ASSIGNMENT: Look through the data that follows and copy each line with the string "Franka".

▽

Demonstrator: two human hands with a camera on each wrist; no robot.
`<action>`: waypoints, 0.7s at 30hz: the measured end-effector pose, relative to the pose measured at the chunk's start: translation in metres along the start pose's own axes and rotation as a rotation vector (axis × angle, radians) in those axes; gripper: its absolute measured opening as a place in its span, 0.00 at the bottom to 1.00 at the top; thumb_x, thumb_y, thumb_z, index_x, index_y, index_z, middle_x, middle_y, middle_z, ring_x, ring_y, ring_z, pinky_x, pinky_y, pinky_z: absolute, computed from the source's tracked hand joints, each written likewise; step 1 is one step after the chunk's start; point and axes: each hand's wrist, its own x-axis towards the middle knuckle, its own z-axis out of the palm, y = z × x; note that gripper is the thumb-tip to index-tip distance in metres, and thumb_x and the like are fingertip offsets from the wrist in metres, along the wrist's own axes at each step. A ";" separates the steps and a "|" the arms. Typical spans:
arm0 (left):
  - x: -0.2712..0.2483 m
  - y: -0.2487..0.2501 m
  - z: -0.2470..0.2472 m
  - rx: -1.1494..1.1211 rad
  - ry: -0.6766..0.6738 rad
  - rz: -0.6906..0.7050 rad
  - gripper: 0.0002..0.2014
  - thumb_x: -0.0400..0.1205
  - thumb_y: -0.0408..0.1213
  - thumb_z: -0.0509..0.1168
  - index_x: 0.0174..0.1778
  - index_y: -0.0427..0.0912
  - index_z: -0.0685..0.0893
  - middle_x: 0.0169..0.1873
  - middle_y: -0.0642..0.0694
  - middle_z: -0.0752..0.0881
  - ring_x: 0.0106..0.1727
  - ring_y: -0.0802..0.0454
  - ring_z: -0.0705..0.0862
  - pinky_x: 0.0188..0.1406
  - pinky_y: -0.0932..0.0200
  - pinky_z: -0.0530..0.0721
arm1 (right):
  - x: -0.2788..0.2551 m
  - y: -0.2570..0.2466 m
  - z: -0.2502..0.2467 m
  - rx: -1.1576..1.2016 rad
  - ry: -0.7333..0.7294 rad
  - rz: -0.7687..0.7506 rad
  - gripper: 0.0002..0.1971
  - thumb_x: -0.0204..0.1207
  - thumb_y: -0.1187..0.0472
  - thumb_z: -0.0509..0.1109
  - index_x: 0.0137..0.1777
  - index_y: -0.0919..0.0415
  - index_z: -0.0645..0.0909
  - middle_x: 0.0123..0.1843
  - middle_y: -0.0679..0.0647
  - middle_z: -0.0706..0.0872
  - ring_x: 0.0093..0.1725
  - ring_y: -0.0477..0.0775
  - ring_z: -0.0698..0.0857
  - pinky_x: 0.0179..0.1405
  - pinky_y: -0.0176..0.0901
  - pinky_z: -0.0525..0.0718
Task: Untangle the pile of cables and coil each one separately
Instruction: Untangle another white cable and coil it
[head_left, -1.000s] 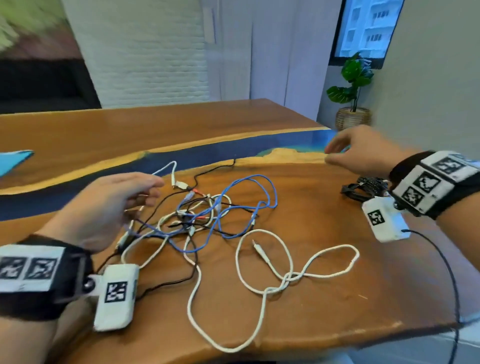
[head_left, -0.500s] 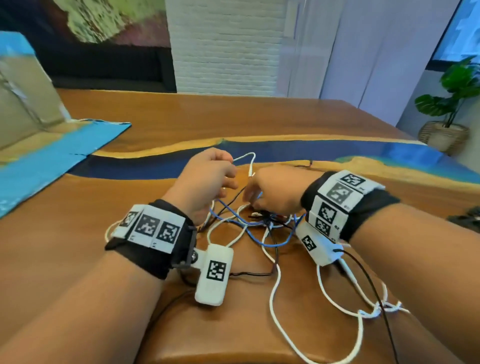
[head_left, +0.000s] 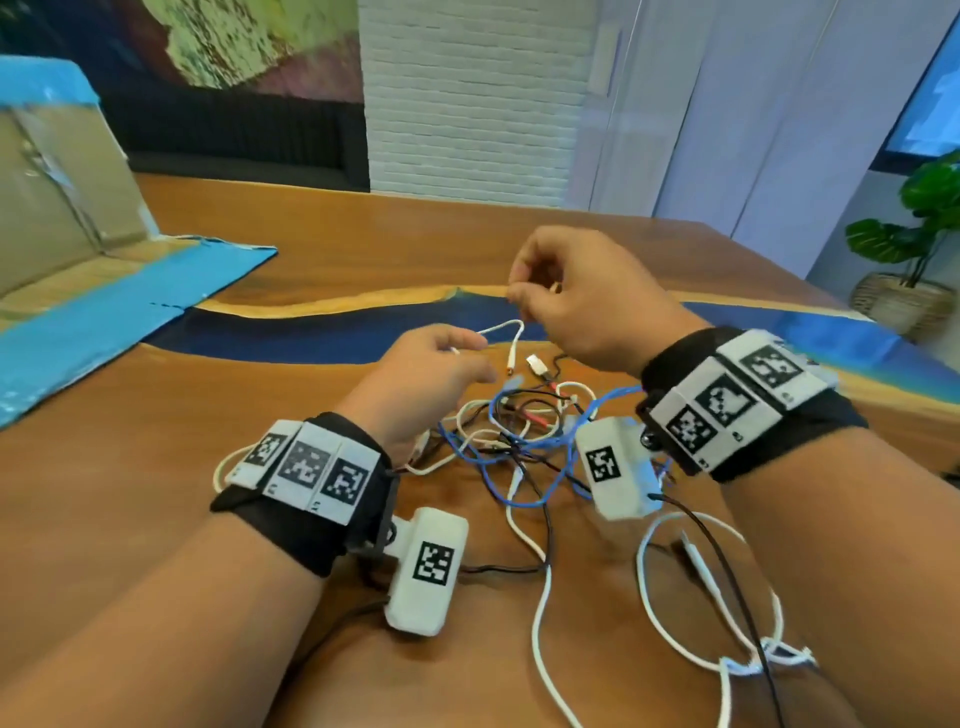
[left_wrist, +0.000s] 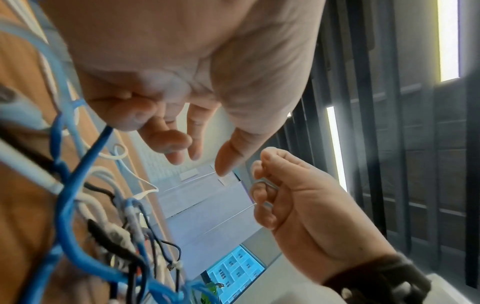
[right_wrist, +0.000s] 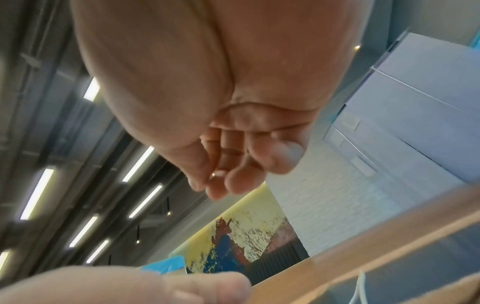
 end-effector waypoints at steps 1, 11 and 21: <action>-0.001 0.000 0.000 0.012 -0.019 -0.019 0.11 0.80 0.34 0.74 0.57 0.49 0.87 0.41 0.46 0.82 0.32 0.52 0.76 0.16 0.69 0.69 | -0.002 -0.001 -0.003 0.024 -0.045 0.022 0.04 0.80 0.60 0.73 0.43 0.53 0.84 0.37 0.45 0.86 0.35 0.40 0.83 0.37 0.37 0.79; -0.001 0.000 0.002 -0.076 -0.028 0.011 0.10 0.82 0.26 0.70 0.55 0.43 0.89 0.50 0.41 0.89 0.44 0.46 0.87 0.41 0.52 0.87 | -0.017 0.010 0.037 -0.532 -0.730 0.144 0.33 0.81 0.43 0.71 0.82 0.51 0.66 0.64 0.53 0.83 0.58 0.57 0.82 0.48 0.44 0.75; -0.008 0.004 0.002 0.047 -0.138 0.082 0.16 0.78 0.36 0.78 0.60 0.53 0.89 0.52 0.50 0.89 0.50 0.56 0.87 0.44 0.58 0.78 | -0.025 0.011 0.009 -0.129 -0.299 0.187 0.11 0.69 0.55 0.81 0.44 0.52 0.80 0.39 0.47 0.84 0.38 0.48 0.83 0.31 0.42 0.77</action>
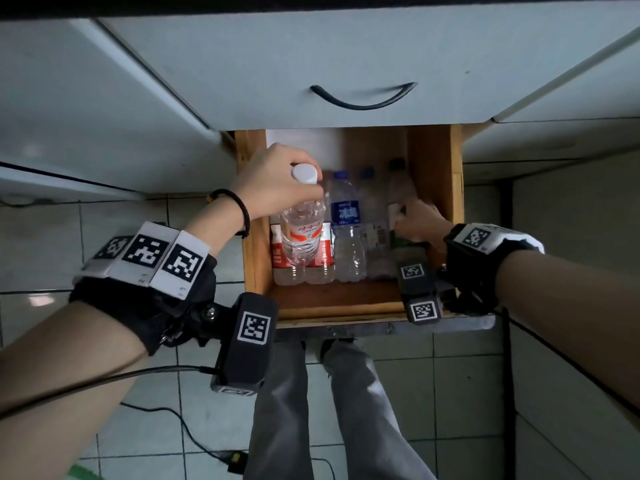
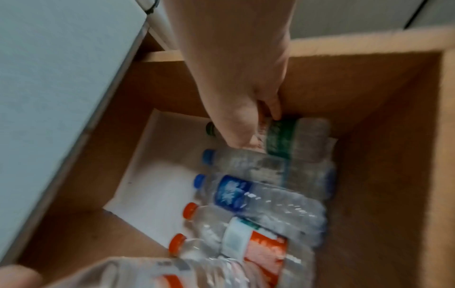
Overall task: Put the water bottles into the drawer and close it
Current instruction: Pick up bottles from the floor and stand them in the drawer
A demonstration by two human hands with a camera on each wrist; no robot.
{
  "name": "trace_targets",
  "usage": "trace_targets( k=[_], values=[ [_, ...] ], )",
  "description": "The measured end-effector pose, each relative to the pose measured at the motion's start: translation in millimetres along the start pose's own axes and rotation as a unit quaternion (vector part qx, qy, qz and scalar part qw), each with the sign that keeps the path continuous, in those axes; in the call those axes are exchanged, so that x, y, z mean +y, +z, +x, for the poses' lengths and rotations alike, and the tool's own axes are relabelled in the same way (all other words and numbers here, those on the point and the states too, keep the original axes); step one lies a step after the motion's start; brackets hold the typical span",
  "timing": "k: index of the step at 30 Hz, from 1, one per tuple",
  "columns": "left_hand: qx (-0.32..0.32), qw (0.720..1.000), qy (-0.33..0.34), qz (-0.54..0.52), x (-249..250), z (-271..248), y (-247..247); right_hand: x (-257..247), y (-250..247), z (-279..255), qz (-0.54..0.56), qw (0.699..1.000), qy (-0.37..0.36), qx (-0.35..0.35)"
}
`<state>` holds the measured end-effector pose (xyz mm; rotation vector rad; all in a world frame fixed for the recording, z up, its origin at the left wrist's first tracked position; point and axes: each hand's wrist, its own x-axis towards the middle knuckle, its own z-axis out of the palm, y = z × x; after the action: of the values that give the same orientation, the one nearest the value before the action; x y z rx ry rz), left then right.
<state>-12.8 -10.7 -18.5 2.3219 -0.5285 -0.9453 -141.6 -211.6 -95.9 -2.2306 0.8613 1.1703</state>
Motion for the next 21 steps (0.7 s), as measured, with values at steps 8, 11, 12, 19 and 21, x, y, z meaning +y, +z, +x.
trace_targets(
  k=[8, 11, 12, 19, 21],
  values=[
    [0.049, 0.998, 0.021, -0.019, -7.4, 13.9, 20.0, -9.2, 21.4, 4.1, -0.024, 0.999, -0.01, -0.027],
    [0.059, 0.998, 0.009, -0.033, -11.1, 18.8, 21.0, -11.9, 20.1, 6.0, -0.069, 0.995, -0.004, -0.066],
    [0.061, 0.998, 0.003, -0.031, -12.3, 20.4, 20.5, -11.4, 22.6, 7.1, -0.088, 0.993, 0.003, -0.072],
    [0.049, 0.999, -0.023, -0.008, -25.0, 27.5, 20.9, -10.5, 27.9, 7.8, -0.141, 0.982, -0.014, -0.126],
    [0.045, 0.998, -0.048, -0.018, -32.6, 26.1, 22.6, -12.6, 24.0, 9.6, -0.141, 0.976, -0.025, -0.162]
  ],
)
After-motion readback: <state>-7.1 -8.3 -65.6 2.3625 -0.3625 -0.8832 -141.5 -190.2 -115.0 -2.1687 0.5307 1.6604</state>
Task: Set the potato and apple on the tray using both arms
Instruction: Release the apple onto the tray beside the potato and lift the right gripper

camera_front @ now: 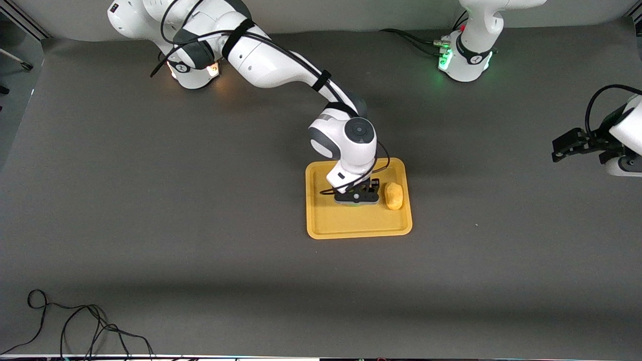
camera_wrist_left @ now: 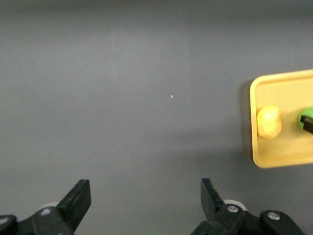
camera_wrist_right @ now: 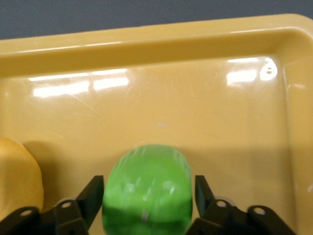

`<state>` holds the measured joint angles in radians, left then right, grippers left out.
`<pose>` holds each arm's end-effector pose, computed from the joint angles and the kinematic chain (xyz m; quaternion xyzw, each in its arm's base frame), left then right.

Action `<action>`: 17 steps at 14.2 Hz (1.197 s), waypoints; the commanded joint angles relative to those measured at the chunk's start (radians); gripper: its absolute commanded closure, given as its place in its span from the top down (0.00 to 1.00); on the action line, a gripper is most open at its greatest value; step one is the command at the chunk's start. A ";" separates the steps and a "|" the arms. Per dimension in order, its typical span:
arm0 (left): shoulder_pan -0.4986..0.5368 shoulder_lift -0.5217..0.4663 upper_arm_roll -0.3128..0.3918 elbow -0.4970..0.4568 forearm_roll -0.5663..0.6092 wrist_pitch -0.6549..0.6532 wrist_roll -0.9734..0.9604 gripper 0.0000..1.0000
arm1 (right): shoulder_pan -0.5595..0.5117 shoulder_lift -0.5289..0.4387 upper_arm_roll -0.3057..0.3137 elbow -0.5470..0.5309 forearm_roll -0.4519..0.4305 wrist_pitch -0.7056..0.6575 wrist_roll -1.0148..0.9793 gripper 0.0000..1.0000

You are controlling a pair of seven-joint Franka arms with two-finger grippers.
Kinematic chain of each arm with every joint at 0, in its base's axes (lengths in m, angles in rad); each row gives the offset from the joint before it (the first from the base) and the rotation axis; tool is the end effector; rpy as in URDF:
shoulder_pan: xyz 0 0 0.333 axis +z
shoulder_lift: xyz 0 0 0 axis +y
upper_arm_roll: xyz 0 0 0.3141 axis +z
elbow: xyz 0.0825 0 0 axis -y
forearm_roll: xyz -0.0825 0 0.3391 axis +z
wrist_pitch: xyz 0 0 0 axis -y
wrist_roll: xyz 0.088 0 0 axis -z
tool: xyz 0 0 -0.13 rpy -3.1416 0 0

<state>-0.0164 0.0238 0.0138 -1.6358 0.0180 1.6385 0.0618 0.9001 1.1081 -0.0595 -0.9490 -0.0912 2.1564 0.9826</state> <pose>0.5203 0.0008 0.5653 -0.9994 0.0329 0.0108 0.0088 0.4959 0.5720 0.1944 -0.9962 0.0298 -0.0822 0.0000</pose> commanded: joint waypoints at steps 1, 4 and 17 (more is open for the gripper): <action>0.009 0.002 0.017 -0.001 0.013 -0.028 0.009 1.00 | -0.001 -0.051 -0.005 0.036 -0.028 -0.082 0.016 1.00; 0.006 0.027 0.018 -0.002 0.013 -0.025 0.006 1.00 | -0.006 -0.219 -0.011 0.038 -0.028 -0.281 0.005 1.00; 0.010 0.039 0.020 -0.012 0.013 0.004 0.012 1.00 | -0.450 -1.017 -0.013 -0.569 0.040 -0.563 -0.500 1.00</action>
<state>-0.0092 0.0686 0.0345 -1.6422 0.0200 1.6324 0.0624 0.5589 0.2751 -0.0980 -1.2790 -0.0907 1.5341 0.5817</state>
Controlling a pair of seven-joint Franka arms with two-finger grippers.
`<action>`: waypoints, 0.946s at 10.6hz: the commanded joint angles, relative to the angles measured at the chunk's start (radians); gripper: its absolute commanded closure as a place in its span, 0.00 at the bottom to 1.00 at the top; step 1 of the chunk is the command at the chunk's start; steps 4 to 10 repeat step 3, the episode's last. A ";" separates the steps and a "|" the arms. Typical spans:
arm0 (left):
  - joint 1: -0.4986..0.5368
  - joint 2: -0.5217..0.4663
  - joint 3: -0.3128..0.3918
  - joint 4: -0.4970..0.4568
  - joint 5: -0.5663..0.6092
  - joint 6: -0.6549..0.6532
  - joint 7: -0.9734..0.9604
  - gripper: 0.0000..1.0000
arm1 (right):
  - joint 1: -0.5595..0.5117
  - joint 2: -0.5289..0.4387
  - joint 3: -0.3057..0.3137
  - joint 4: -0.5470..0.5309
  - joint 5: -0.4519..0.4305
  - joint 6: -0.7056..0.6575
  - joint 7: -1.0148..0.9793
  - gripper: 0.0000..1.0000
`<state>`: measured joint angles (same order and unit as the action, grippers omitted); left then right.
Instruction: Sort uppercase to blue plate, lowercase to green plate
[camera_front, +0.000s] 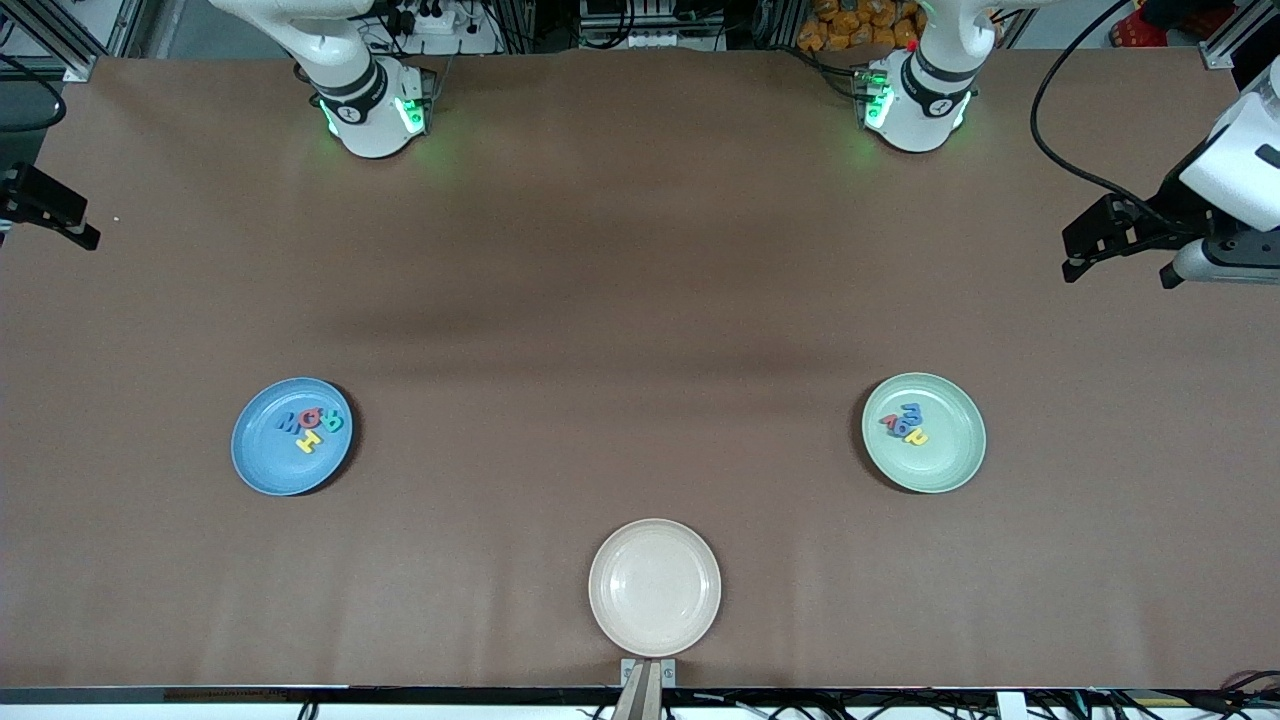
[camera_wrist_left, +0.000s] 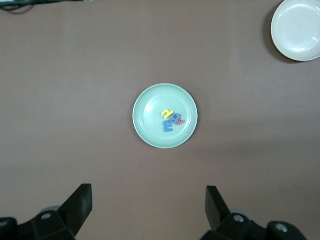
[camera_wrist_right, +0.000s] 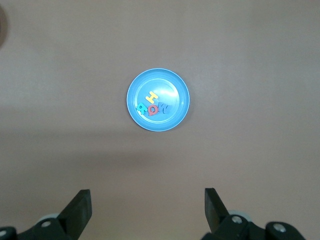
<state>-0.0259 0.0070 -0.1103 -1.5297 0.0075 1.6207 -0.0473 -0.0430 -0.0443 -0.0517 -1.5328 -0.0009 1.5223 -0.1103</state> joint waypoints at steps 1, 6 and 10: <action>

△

ANSWER AREA:
You are controlling a pair of seven-joint Franka arms with two-finger grippers.
Controlling a pair of seven-joint Franka arms with two-finger grippers.

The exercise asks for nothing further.